[Tutor] method, type?

Steven D'Aprano steve at pearwood.info
Wed Jan 6 20:00:22 EST 2016


On Thu, Jan 07, 2016 at 12:06:17AM +0000, Alan Gauld wrote:
> On 06/01/16 23:00, Cameron Simpson wrote:
> 
> >>> ... ensures that if you subclass the class, you automatically
> >>> get a valid constructor as well.
> >>
> >> Wouldn't it return an instance of the superclass rather than
> >> the sub class? You'd need to override it wouldn't you?
> > 
> > No, when you call:
> > 
> >   SubClass.from_blah(...)
> > 
> > where from_blah is defined in the superclass, the leading "cls" parameter is 
> > the subclass because you invoked it through the subclass, 
> 
> Yes, but my point is that constructors by their nature tend
> to be very  specific.

That surely depends on the class.

> For example a constructor that fetches data from a database
> will embed a SQL query that is table specific and so may be
> completely wrong for a sub class (unless it somehow shares
> the superclass's table).

How many classes fetch data from a database? I accept that your 
experience may be different from mine, but my experience tells me that 
this is pretty unusual.

In any case, if the alternate constructor calls the default constructor, 
you may only need to override the default, not both.

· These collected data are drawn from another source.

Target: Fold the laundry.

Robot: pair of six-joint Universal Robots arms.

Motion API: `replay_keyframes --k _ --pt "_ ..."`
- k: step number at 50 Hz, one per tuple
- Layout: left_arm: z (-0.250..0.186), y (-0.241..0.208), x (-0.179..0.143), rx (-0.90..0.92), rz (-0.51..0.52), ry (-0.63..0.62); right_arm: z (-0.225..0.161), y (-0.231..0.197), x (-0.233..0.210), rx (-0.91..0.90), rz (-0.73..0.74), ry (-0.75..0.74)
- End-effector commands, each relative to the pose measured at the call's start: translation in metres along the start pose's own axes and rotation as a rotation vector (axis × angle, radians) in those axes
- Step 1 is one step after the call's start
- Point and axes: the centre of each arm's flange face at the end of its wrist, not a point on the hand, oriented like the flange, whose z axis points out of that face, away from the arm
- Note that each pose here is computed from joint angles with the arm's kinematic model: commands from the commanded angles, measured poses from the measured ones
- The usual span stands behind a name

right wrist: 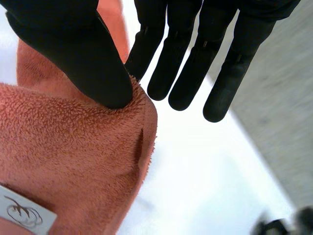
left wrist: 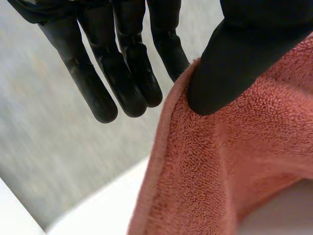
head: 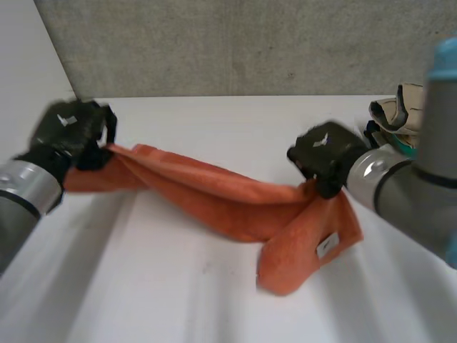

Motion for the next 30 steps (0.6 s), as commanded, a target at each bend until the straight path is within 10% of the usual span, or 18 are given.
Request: replay_keyframes --k 1,8,17,30 --pt "0.052 0.071 0.006 -0.155 -0.003 0.045 0.058 0.034 -0.014 -0.092 0.027 -0.055" --pt "0.129 -0.008 0.001 0.238 0.114 -0.088 0.1 -0.019 0.044 0.18 0.099 0.26" --pt "0.138 -0.146 -0.039 0.882 0.114 -0.276 0.063 -0.124 0.11 0.751 0.107 0.608" --pt "0.108 -0.089 -0.04 0.589 0.065 -0.262 0.069 -0.076 0.078 0.543 0.087 0.487"
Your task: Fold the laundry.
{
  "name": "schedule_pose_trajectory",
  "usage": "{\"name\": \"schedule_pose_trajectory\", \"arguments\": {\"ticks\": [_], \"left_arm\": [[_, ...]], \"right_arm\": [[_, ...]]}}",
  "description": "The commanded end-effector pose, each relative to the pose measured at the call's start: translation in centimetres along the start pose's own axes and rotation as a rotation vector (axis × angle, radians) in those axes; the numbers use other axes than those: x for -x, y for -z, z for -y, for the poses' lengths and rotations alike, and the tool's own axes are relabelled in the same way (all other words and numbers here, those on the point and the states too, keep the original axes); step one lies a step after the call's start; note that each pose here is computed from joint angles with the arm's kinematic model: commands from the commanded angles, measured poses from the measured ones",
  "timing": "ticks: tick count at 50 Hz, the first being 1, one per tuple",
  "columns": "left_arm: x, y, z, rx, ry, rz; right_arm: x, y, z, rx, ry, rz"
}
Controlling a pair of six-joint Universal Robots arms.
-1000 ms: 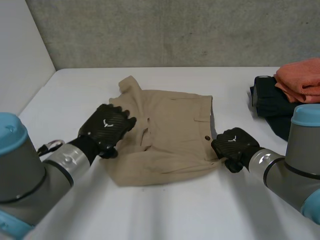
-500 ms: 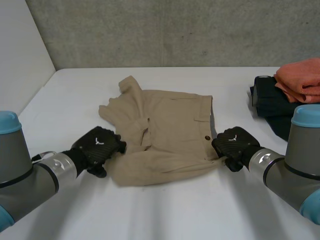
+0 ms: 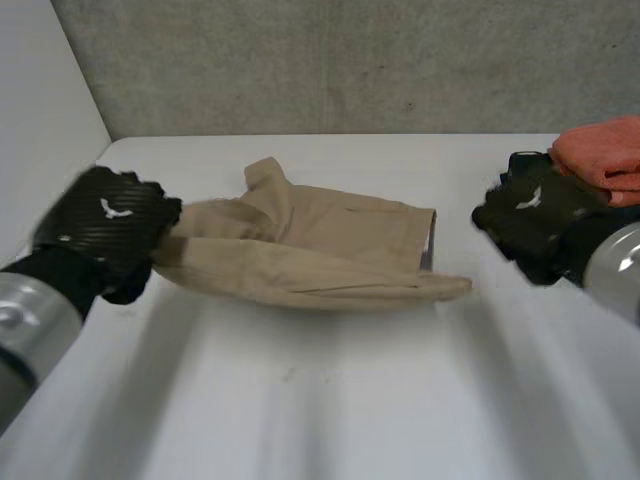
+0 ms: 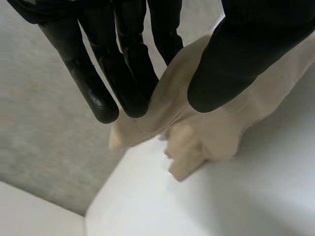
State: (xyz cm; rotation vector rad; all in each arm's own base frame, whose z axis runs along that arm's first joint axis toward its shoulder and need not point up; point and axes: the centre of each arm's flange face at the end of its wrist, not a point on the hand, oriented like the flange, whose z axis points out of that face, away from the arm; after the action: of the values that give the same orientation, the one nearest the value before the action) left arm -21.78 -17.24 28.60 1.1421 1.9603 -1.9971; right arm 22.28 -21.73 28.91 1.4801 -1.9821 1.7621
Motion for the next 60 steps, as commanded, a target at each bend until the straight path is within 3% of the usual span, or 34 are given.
{"name": "schedule_pose_trajectory", "arguments": {"ticks": [1,9,14,21,30,34,49,60], "left_arm": [[0.3,1.1,2.1,-0.056,0.004,0.027],[-3.9,-4.7,-3.4,0.170,0.005,-0.131],[-5.8,-6.0,-4.4,0.211,-0.009,-0.176],[-5.3,-6.9,-3.1,0.136,-0.008,-0.125],[-3.9,-8.4,-1.0,0.043,-0.003,-0.055],[-3.2,-9.1,0.1,0.009,0.004,-0.029],[-2.2,-10.1,0.9,-0.009,0.060,0.016],[-1.9,-10.1,1.2,-0.013,0.116,0.033]], "right_arm": [[-2.7,1.9,3.2,-0.099,0.009,-0.103],[-0.3,-3.7,-0.6,0.032,-0.158,0.046],[1.6,-5.6,-3.4,0.079,-0.371,0.050],[4.2,-3.9,-4.8,0.058,-0.536,0.022],[12.0,-0.7,-2.8,0.040,-0.690,0.237],[13.7,-1.2,-2.5,0.030,-0.745,0.274],[18.1,-5.4,-3.6,0.092,-0.702,0.203],[18.6,-6.9,-3.3,0.030,-0.683,0.169]]}}
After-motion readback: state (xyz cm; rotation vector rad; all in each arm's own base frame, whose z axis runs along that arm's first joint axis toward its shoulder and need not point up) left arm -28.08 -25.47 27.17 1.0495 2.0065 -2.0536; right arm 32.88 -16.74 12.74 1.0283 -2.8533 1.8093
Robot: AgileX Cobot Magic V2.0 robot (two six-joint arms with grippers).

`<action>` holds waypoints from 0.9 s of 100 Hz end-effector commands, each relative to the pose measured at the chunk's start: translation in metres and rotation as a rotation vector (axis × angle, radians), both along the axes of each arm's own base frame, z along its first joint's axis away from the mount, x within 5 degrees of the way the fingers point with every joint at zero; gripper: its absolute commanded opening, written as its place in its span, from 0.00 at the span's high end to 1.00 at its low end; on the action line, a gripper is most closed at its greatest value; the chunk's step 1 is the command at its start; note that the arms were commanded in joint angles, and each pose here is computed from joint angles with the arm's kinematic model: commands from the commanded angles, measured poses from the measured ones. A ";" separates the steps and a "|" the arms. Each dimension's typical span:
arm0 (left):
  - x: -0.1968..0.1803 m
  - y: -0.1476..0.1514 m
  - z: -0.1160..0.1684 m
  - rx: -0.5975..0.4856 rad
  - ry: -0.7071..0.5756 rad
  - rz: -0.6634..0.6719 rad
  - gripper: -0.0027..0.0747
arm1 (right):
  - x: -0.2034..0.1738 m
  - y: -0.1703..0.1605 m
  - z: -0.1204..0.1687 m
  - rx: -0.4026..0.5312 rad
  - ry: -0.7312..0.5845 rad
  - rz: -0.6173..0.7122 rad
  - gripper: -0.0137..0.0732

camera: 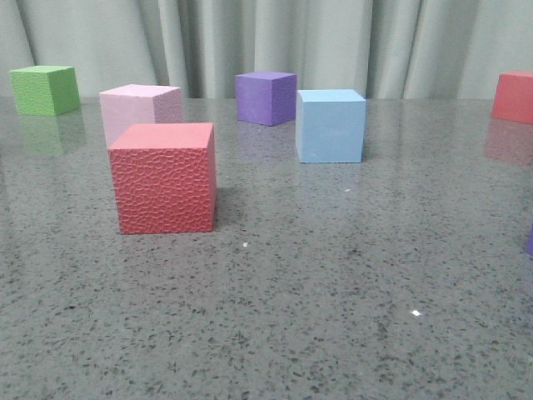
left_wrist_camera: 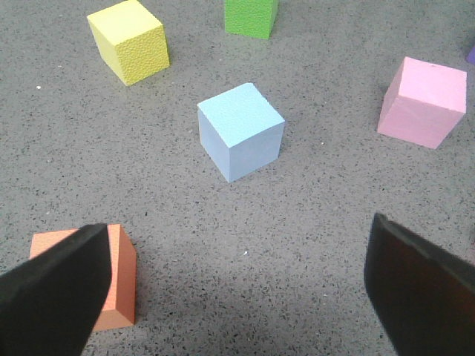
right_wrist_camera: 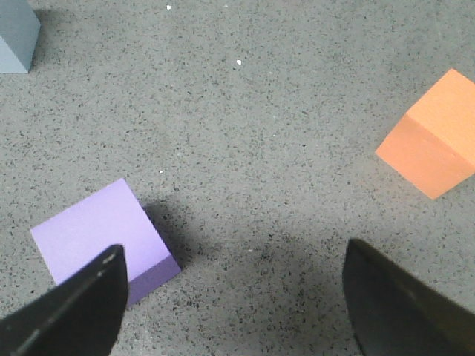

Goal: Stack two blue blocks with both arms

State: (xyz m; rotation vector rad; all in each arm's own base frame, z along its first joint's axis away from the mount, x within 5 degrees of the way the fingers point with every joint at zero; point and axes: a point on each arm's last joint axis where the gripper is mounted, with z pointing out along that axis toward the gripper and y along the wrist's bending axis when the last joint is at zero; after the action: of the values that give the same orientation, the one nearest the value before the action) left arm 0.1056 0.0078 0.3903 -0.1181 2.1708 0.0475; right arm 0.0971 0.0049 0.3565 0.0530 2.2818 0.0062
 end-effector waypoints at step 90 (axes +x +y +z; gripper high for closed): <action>0.145 -0.006 0.002 -0.212 0.054 0.026 0.11 | 0.002 -0.002 0.011 -0.026 -0.082 0.003 0.16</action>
State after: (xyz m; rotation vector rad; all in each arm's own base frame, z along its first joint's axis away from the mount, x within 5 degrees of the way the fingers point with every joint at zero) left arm 0.2349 0.0016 0.3782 -0.2297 2.3161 -0.1274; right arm 0.0971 0.0047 0.3565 0.0529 2.2830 0.0029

The point is that while it is true that the alternate constructors *may* 
need to be overriden, sometimes they don't if you write them well. But 
if you use a global, top-level factory function, you have little choice 
but to create a separate factory function for every subclass.

I suppose you might make the class an explicit argument of the factory:

def factory(x, y, z, theclass=Spam):
    return theclass(x+y+z)

but a class method seems more natural for Python.